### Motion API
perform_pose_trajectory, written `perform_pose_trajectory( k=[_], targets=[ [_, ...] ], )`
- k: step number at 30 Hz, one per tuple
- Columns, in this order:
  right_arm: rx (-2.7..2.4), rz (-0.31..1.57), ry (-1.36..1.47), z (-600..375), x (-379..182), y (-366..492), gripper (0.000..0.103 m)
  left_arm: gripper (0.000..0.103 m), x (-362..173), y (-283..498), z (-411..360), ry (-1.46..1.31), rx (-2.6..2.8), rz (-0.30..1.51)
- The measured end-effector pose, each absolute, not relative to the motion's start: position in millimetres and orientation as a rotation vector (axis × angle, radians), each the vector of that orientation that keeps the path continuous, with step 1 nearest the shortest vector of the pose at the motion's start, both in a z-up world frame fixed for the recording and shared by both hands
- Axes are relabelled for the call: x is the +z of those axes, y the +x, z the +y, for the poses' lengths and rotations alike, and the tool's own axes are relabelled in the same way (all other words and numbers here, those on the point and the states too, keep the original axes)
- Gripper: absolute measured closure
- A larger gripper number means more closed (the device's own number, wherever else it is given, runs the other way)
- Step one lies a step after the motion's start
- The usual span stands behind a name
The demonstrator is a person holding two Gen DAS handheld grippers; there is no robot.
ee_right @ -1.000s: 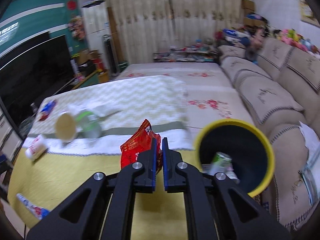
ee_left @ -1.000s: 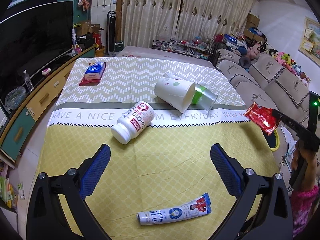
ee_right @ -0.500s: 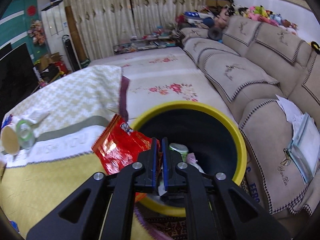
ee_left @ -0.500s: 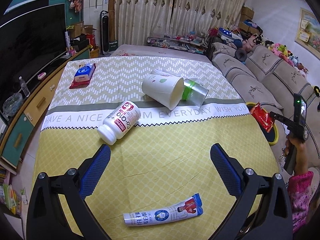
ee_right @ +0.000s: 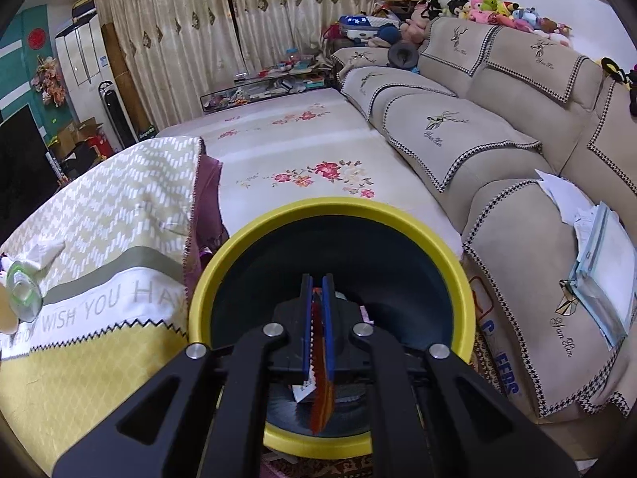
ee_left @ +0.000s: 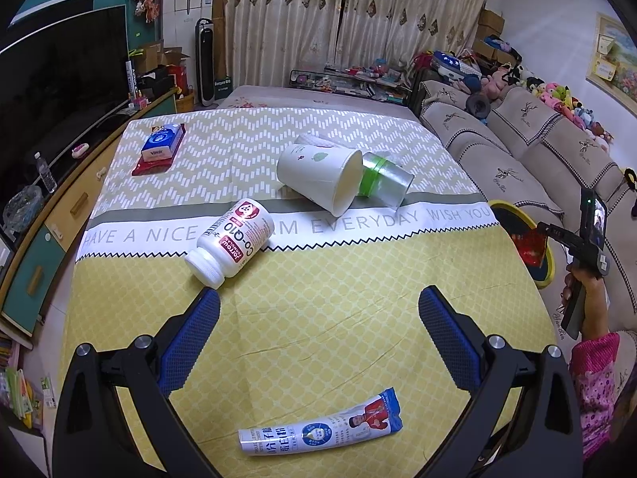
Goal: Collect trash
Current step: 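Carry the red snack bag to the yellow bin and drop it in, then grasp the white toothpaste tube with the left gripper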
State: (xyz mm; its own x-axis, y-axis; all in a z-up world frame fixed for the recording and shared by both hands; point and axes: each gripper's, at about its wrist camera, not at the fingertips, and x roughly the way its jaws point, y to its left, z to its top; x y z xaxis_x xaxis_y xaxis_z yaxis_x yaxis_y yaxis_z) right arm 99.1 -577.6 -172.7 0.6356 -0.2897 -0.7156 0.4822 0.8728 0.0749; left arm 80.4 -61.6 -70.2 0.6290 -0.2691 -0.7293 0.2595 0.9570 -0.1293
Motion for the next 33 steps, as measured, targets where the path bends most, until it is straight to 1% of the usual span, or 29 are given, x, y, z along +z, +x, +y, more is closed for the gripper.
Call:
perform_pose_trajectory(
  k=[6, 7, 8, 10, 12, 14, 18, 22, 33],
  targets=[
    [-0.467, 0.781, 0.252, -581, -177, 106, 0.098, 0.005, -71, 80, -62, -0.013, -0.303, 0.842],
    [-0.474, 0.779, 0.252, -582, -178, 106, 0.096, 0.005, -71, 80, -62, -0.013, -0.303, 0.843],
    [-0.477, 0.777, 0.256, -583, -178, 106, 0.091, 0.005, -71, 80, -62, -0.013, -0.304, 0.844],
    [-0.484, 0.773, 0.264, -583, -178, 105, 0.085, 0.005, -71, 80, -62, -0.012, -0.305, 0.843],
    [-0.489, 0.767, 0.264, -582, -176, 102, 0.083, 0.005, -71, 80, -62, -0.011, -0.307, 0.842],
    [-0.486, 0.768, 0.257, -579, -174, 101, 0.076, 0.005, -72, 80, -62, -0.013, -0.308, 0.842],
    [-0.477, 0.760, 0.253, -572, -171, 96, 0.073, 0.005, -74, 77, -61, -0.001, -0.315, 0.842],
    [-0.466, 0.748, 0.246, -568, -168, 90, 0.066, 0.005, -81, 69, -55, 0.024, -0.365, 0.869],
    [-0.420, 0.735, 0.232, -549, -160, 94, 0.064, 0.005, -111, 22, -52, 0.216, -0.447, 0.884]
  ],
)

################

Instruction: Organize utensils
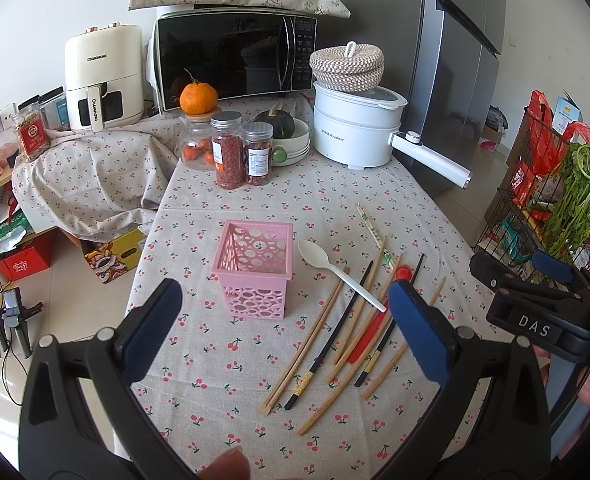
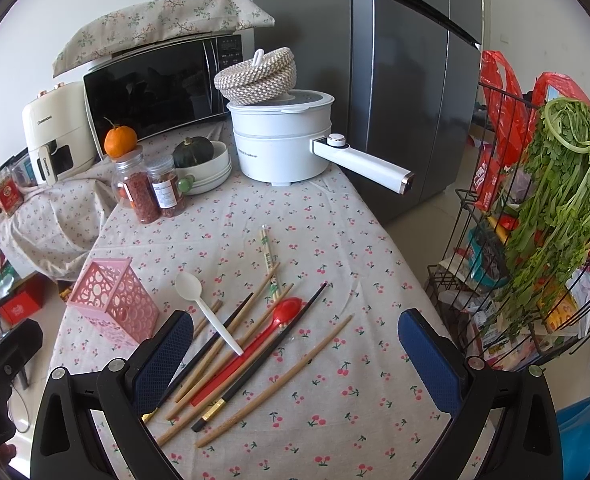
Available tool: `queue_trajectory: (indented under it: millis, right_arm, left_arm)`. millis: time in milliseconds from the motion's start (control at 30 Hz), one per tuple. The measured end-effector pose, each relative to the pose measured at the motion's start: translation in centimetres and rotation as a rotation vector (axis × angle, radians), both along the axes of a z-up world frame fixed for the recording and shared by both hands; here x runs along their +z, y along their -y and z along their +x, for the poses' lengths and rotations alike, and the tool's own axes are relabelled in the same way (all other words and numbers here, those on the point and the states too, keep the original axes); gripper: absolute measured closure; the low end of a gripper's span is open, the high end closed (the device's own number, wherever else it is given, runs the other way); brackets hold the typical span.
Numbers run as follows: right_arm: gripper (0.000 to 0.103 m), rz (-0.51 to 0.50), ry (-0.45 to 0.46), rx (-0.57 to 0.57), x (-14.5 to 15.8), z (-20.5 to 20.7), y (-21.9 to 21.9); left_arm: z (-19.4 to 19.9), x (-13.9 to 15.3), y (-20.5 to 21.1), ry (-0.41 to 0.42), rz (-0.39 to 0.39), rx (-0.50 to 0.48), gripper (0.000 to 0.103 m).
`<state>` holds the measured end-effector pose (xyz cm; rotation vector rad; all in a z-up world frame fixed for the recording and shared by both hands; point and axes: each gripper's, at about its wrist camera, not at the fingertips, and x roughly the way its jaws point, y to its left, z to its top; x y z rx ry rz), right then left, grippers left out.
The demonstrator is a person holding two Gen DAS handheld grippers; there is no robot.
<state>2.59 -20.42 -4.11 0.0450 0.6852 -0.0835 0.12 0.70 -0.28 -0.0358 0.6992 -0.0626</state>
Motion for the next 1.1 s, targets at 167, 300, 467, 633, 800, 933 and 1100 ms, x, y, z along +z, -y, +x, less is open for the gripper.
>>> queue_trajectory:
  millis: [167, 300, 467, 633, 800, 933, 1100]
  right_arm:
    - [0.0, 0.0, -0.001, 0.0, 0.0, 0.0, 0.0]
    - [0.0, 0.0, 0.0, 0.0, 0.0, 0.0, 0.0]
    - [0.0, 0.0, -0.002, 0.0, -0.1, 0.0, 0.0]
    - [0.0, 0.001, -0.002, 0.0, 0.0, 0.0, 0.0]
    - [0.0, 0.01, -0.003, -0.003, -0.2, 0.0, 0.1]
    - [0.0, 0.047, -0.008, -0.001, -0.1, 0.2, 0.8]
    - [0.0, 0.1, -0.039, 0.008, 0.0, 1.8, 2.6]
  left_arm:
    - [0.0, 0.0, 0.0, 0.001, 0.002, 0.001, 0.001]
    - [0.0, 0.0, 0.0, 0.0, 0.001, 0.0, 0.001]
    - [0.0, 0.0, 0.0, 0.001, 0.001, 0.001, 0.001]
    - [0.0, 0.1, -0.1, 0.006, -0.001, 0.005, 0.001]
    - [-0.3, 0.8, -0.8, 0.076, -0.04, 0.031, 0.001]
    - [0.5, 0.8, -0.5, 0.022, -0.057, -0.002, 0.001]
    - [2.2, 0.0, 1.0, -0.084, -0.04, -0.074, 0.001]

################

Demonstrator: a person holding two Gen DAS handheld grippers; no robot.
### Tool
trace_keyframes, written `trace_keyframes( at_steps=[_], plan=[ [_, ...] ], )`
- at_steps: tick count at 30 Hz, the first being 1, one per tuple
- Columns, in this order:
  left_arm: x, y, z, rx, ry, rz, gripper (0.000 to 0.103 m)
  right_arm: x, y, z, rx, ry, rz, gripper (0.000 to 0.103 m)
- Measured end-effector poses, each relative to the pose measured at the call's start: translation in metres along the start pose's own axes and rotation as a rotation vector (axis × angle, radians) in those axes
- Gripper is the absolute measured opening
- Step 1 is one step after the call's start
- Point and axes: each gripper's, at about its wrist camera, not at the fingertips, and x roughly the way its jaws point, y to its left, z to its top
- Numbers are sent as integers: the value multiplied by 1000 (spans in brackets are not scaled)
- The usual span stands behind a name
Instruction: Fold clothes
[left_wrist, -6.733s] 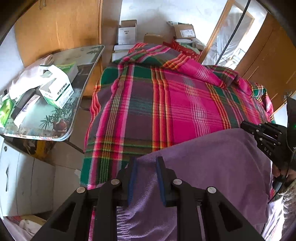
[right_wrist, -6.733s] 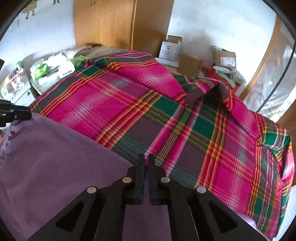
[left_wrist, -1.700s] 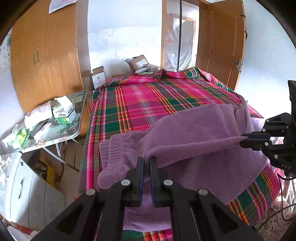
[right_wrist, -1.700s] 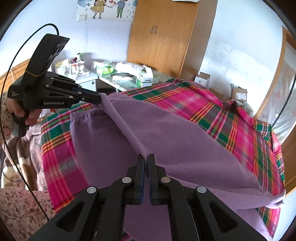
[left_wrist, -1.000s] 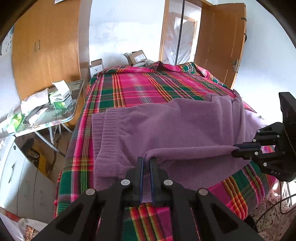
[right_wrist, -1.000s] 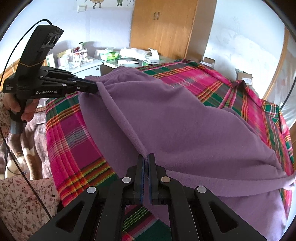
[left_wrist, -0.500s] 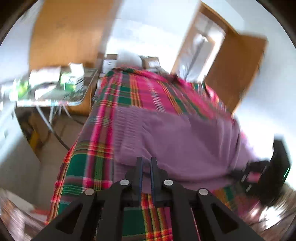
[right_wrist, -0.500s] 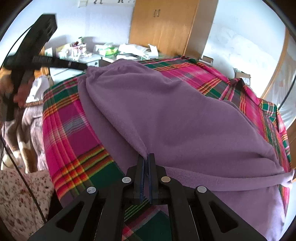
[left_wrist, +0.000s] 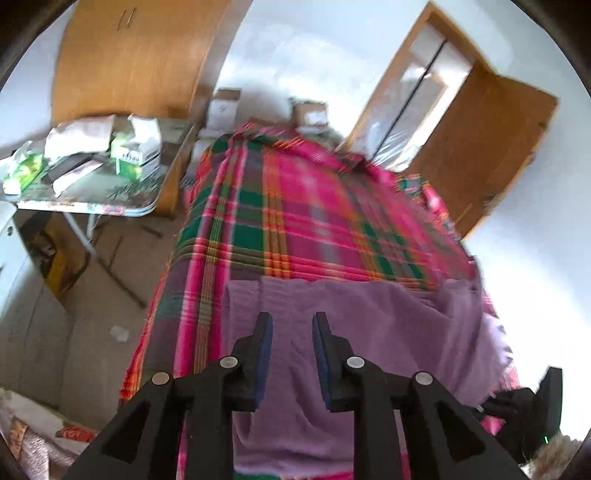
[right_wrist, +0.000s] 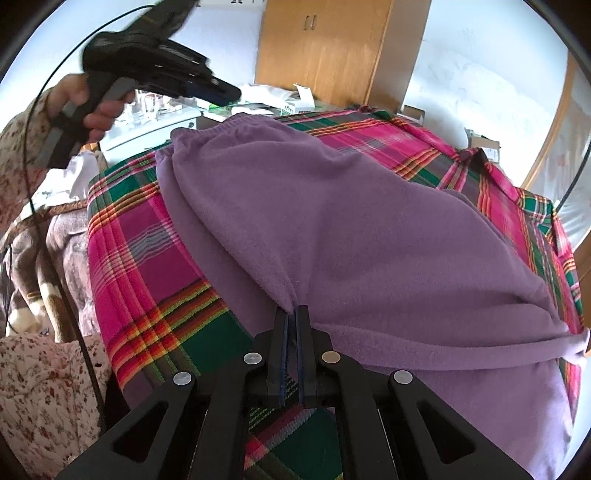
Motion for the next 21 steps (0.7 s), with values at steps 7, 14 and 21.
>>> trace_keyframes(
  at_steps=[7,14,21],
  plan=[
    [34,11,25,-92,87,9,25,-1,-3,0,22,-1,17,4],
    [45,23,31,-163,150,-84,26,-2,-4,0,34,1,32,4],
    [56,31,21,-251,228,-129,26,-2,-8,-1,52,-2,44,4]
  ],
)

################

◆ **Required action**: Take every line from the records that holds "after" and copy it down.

◆ **Solution below**:
- Step one lies a step after the motion's start
- Step 1 is one step after the call's start

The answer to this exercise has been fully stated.